Before reviewing the hit and rendering your own verdict, take a step toward immediately leveling the playing field by forgetting that the incident in question involves Sean Avery of the New York Rangers. (Debating his value to the game is irrelevant and considering any individual’s prior history of inappropriate action is not the intent here anyway.)

Once that’s been taken care of, study the hit – which resulted, so far, in nothing more than a boarding minor for the now-unnamed aggressor – and make your ruling:


On the very night after the NHL GMs called for tighter enforcement of boarding and charging penalties after convening for a second day in Boca Raton, should not this particular hit stand as exhibit A for boarding in the trial against exactly what the managers would like to see as little as possible of in the game?

Micheal Haley’s numbers are clearly visible to our nameless perpetrator, who does not at all let up and follows through on his check, sending Haley violently into the boards face-first.

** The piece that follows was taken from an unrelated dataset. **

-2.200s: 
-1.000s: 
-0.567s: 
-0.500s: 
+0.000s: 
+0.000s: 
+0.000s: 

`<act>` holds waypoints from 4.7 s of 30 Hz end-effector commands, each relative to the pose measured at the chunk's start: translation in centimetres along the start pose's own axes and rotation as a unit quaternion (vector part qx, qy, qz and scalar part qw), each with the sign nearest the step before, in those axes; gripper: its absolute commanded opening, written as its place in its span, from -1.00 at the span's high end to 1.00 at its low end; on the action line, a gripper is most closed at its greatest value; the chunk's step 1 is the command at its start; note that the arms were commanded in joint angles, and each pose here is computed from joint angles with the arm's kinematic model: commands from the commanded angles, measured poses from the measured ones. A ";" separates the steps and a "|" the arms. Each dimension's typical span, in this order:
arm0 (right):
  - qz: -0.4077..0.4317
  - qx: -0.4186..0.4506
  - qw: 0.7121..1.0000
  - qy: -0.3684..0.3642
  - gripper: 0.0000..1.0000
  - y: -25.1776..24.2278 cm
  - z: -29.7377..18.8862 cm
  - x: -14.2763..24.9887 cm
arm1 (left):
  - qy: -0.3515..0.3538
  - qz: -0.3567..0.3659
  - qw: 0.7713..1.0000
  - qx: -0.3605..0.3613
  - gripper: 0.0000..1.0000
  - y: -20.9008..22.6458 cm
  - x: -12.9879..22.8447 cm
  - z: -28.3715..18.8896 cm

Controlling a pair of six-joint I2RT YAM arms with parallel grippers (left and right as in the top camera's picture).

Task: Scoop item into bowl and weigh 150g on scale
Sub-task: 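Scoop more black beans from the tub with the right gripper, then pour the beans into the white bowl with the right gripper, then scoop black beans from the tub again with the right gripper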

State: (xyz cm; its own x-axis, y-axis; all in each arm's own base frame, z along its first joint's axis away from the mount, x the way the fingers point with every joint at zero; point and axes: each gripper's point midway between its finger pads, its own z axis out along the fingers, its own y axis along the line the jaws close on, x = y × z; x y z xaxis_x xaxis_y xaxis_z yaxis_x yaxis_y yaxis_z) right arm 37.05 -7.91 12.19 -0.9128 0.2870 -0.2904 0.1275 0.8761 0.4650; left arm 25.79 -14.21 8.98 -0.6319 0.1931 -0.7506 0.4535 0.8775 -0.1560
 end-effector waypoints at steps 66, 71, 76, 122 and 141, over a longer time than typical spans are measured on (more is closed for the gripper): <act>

Haley is wobbled thereafter and appears to play a quick round of “shake the cobwebs”, often a visual indicator of a concussion. (Haley did remain in the game – and even put forth his own evidence against boarding calls later on, receiving a minor himself for a similar play on Brandon Dubinsky – but would it be at all surprising if we learned that he was concussed on the hit in question in the coming days?)

Granted, no new specific legislation has been ordered thus far. Instead, a generic call for a more stringent standard on boarding and charging calls was the consensus opinion held as a beneficial move for player safety and the greater good of the game of hockey. With that in mind, it remains to be seen if this particular hit can be met with any increased level of enforcement, in terms of supplemental discipline, as it happened just hours after the collective call for a crackdown on plays of this ilk.

But, with yet another chance to make a statement at a time when so many are consistently calling for just that, we’ll get a good idea as to just how seriously we can take the NHL’s push to get this type of play out of the game in very short order.

Was this the worst instance of boarding anyone’s ever seen? No. Hardly. But it shouldn’t take an extreme example, or one in which a player is severely injured, to make the point.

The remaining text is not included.